PROMPT:
Using the listing below, output only the lines from the one that contains "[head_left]" through the one that contains "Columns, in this", inclusive, exactly as given and without images.

Content starts

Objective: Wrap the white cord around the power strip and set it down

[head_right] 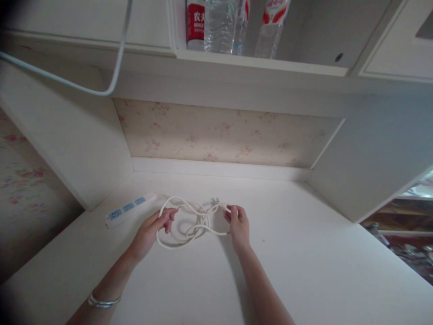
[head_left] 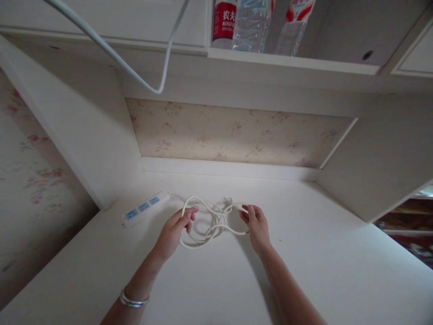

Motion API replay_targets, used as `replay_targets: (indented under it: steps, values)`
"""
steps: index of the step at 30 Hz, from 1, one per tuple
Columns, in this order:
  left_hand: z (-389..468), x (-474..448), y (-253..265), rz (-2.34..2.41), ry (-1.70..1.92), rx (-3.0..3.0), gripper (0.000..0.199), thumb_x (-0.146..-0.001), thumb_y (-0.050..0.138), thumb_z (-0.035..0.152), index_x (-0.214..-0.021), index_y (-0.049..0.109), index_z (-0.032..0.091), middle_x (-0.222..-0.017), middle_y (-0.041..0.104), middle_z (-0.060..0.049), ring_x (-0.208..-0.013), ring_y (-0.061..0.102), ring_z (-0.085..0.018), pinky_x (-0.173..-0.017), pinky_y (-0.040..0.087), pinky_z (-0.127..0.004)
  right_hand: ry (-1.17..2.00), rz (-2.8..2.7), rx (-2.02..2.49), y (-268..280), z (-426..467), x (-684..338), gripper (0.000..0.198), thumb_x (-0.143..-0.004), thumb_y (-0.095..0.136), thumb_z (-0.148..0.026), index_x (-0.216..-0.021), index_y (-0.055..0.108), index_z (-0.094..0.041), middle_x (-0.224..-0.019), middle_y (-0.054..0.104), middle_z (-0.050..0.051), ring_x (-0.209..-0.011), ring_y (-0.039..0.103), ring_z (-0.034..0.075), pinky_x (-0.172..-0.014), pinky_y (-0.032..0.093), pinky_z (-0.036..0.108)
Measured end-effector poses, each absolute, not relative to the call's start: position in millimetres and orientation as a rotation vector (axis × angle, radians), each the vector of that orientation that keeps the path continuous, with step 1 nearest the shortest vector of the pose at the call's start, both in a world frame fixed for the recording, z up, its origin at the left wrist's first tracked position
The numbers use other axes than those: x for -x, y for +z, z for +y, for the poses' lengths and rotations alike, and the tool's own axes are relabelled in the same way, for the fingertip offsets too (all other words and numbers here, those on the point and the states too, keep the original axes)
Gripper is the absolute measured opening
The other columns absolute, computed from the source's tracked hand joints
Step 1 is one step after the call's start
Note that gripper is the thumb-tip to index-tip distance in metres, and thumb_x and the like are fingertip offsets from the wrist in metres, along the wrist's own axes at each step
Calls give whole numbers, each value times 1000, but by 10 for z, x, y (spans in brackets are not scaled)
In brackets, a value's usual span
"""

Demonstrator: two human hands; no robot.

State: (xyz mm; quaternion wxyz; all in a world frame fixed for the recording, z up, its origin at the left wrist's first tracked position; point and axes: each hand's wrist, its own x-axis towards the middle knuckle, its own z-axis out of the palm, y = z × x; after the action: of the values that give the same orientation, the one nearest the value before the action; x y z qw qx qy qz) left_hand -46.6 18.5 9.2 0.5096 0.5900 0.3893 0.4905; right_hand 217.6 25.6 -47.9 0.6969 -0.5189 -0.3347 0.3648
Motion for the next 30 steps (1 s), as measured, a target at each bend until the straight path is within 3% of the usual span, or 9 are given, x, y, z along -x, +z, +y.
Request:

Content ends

EXERCISE RESPONSE:
[head_left] 

Motion API replay_targets, used as `replay_targets: (indented under it: steps, values)`
"""
steps: index of the step at 30 Hz, from 1, one per tuple
Columns, in this order:

This brings the exercise to completion.